Anticorruzione a Celano, ecco le disposizioni
CELANO. Il consiglio dell’Anac (Autorità nazionale anticorruzione) ha deliberato l’archiviazione del procedimento di vigilanza nel Comune di Celano, dopo l’inchiesta su presunti appalti illegali...
CELANO. Il consiglio dell’Anac (Autorità nazionale anticorruzione) ha deliberato l’archiviazione del procedimento di vigilanza nel Comune di Celano, dopo l’inchiesta su presunti appalti illegali (secondo le accuse formulate dalla Procura di Avezzano) che coinvolse il sindaco Settimio Santilli, l’ex vicesindaco e parlamentare Filippo Piccone e altri esponenti dell’amministrazione comunale.
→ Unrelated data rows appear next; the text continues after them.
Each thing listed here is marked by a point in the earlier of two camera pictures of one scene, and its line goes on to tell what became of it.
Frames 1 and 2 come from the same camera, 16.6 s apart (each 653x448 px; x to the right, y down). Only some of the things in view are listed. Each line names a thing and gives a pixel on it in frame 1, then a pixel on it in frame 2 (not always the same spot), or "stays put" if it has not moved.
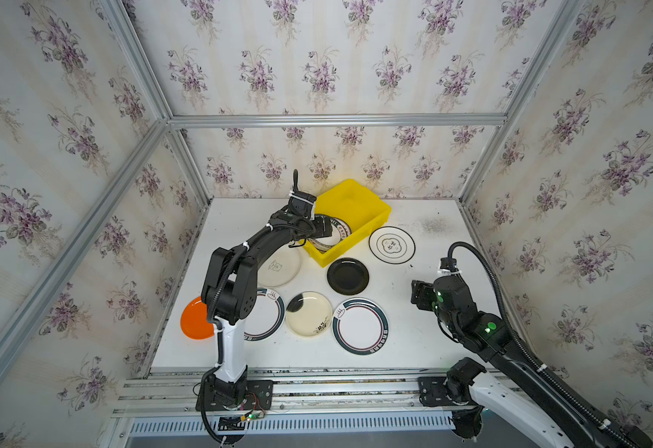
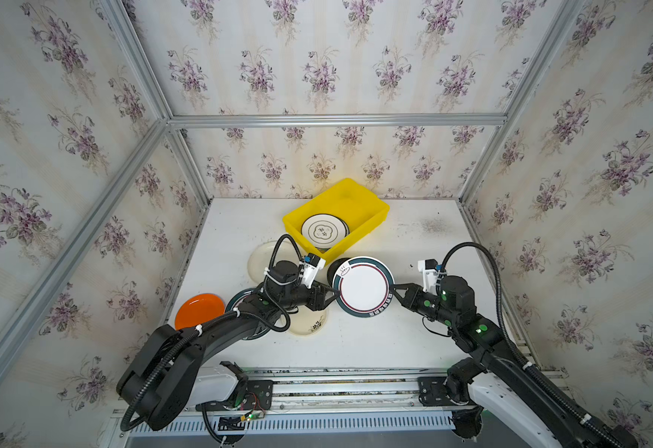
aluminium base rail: x=304 y=400 stays put
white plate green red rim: x=360 y=326 to x=365 y=286
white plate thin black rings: x=392 y=245 to x=324 y=230
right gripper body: x=422 y=294 stays put
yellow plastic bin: x=363 y=210 stays put
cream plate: x=309 y=314 stays put
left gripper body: x=320 y=227 to x=315 y=297
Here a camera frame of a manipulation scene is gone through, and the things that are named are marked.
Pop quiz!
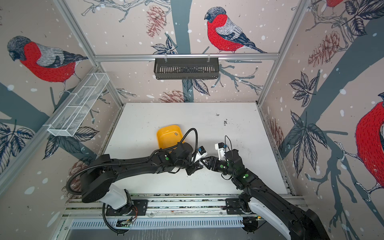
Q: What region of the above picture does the yellow plastic tray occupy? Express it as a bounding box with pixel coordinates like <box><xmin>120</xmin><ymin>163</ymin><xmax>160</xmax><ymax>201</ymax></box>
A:
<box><xmin>157</xmin><ymin>125</ymin><xmax>183</xmax><ymax>149</ymax></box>

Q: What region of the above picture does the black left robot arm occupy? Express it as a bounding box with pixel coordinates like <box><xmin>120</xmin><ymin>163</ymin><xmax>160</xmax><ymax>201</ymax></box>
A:
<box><xmin>66</xmin><ymin>137</ymin><xmax>202</xmax><ymax>210</ymax></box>

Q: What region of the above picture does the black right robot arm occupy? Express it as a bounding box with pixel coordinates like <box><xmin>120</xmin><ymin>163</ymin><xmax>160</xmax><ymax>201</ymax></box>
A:
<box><xmin>198</xmin><ymin>149</ymin><xmax>329</xmax><ymax>240</ymax></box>

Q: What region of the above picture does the aluminium top crossbar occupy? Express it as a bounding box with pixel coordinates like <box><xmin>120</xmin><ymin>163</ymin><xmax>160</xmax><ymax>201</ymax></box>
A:
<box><xmin>94</xmin><ymin>53</ymin><xmax>280</xmax><ymax>63</ymax></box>

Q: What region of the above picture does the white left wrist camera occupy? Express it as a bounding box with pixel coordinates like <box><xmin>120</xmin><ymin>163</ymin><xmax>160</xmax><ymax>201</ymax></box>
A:
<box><xmin>195</xmin><ymin>146</ymin><xmax>208</xmax><ymax>163</ymax></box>

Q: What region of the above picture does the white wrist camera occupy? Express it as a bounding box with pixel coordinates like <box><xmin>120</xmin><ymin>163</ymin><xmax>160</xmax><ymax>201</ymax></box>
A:
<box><xmin>195</xmin><ymin>146</ymin><xmax>208</xmax><ymax>163</ymax></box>
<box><xmin>215</xmin><ymin>143</ymin><xmax>227</xmax><ymax>161</ymax></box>

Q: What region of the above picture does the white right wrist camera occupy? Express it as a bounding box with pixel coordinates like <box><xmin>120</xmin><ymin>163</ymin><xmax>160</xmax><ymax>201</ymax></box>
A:
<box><xmin>215</xmin><ymin>143</ymin><xmax>227</xmax><ymax>161</ymax></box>

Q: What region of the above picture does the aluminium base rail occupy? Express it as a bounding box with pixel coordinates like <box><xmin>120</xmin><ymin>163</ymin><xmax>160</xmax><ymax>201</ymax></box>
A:
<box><xmin>64</xmin><ymin>193</ymin><xmax>308</xmax><ymax>230</ymax></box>

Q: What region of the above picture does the black hanging wire basket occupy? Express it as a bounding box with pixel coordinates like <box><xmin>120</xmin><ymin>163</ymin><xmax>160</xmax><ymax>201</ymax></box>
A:
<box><xmin>154</xmin><ymin>58</ymin><xmax>220</xmax><ymax>80</ymax></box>

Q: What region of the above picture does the white wire mesh basket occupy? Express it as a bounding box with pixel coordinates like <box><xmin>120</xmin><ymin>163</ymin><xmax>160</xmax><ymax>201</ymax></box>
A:
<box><xmin>48</xmin><ymin>73</ymin><xmax>110</xmax><ymax>137</ymax></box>

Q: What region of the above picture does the aluminium frame corner post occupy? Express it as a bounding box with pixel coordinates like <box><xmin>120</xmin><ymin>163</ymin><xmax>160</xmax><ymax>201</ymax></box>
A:
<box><xmin>53</xmin><ymin>0</ymin><xmax>124</xmax><ymax>106</ymax></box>

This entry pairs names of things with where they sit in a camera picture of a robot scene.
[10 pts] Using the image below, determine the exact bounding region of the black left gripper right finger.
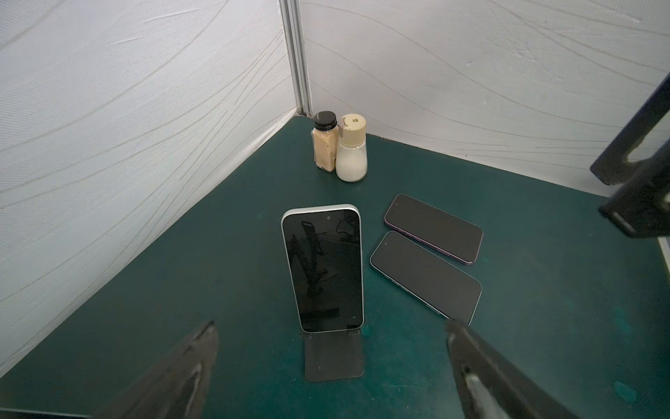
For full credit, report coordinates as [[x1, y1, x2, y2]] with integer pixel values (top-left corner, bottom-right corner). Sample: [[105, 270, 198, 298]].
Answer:
[[445, 321, 576, 418]]

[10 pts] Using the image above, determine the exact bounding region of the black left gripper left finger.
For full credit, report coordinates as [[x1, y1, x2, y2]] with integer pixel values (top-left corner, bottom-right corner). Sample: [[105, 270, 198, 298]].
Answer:
[[94, 321, 219, 418]]

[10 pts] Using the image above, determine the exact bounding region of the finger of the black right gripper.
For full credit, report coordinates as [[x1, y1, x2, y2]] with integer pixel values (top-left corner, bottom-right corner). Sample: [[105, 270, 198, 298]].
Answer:
[[590, 75, 669, 185], [598, 154, 670, 239]]

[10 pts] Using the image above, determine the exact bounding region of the black phone purple edge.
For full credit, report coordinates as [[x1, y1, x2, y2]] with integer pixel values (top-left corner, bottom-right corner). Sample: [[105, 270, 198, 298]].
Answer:
[[383, 194, 483, 265]]

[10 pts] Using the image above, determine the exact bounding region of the black phone silver edge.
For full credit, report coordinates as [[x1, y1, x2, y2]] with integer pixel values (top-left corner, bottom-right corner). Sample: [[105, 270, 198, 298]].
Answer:
[[280, 204, 365, 335]]

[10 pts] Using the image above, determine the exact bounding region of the white salt shaker beige cap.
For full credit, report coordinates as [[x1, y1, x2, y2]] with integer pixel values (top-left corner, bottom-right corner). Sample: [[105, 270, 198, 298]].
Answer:
[[336, 113, 368, 183]]

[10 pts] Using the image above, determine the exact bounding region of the spice jar black cap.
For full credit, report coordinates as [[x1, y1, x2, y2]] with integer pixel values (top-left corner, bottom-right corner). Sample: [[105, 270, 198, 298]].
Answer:
[[312, 111, 338, 172]]

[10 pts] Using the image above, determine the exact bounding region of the aluminium frame corner post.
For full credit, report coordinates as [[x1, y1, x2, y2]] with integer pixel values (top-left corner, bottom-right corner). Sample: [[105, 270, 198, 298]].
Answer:
[[278, 0, 313, 117]]

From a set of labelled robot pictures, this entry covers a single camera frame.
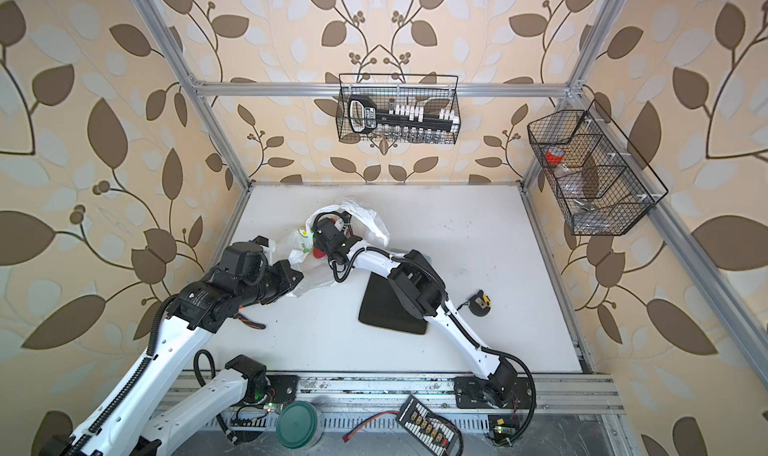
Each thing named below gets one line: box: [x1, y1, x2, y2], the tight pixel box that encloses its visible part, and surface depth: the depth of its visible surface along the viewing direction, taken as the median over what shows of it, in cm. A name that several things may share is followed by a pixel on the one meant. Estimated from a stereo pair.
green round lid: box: [276, 401, 319, 449], surface depth 63 cm
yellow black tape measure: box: [468, 290, 492, 317], surface depth 88 cm
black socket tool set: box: [348, 96, 460, 133], surface depth 85 cm
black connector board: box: [395, 394, 464, 456], surface depth 70 cm
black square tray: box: [358, 272, 428, 335], surface depth 86 cm
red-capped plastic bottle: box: [545, 146, 564, 168], surface depth 90 cm
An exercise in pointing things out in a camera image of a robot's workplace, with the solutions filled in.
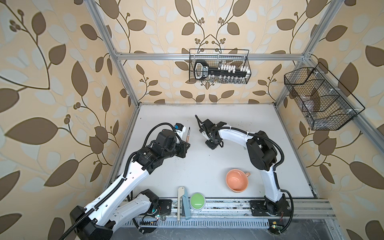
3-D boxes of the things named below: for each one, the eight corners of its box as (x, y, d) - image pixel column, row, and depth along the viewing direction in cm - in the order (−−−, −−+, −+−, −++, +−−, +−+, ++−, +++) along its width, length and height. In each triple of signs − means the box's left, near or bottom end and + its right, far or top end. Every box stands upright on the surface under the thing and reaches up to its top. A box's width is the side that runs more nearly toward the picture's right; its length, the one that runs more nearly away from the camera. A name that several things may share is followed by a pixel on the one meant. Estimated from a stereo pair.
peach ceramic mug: (227, 193, 80) (229, 190, 75) (225, 173, 87) (226, 169, 82) (250, 193, 80) (253, 190, 75) (246, 173, 87) (248, 169, 82)
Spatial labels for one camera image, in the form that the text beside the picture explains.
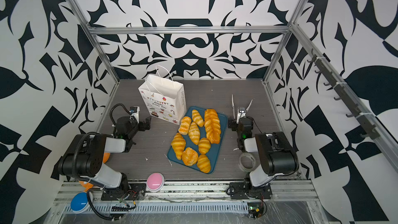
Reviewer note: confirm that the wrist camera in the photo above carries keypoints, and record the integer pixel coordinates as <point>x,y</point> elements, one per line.
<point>241,113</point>
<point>134,113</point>

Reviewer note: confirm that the blue push button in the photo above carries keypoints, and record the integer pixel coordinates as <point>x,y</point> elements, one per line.
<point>79,203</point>

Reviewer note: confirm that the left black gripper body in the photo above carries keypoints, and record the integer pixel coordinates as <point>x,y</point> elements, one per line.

Resta comunque alta l’attività di sorveglianza: «Considerato che alcuni dipendenti, indagati per reati di corruzione», si legge in una nota del presidente Giuseppe Busia, «hanno continuato a ricoprire la loro precedente posizione e che, di conseguenza, l’amministrazione ha adottato specifiche misure di prevenzione della corruzione alternative alla rotazione straordinaria del personale, nel corso della medesima adunanza, il consiglio ha deliberato di «sensibilizzare codesta prefettura sul caso specifico, ai fini delle eventuali attività di verifica e supporto nei confronti del Comune».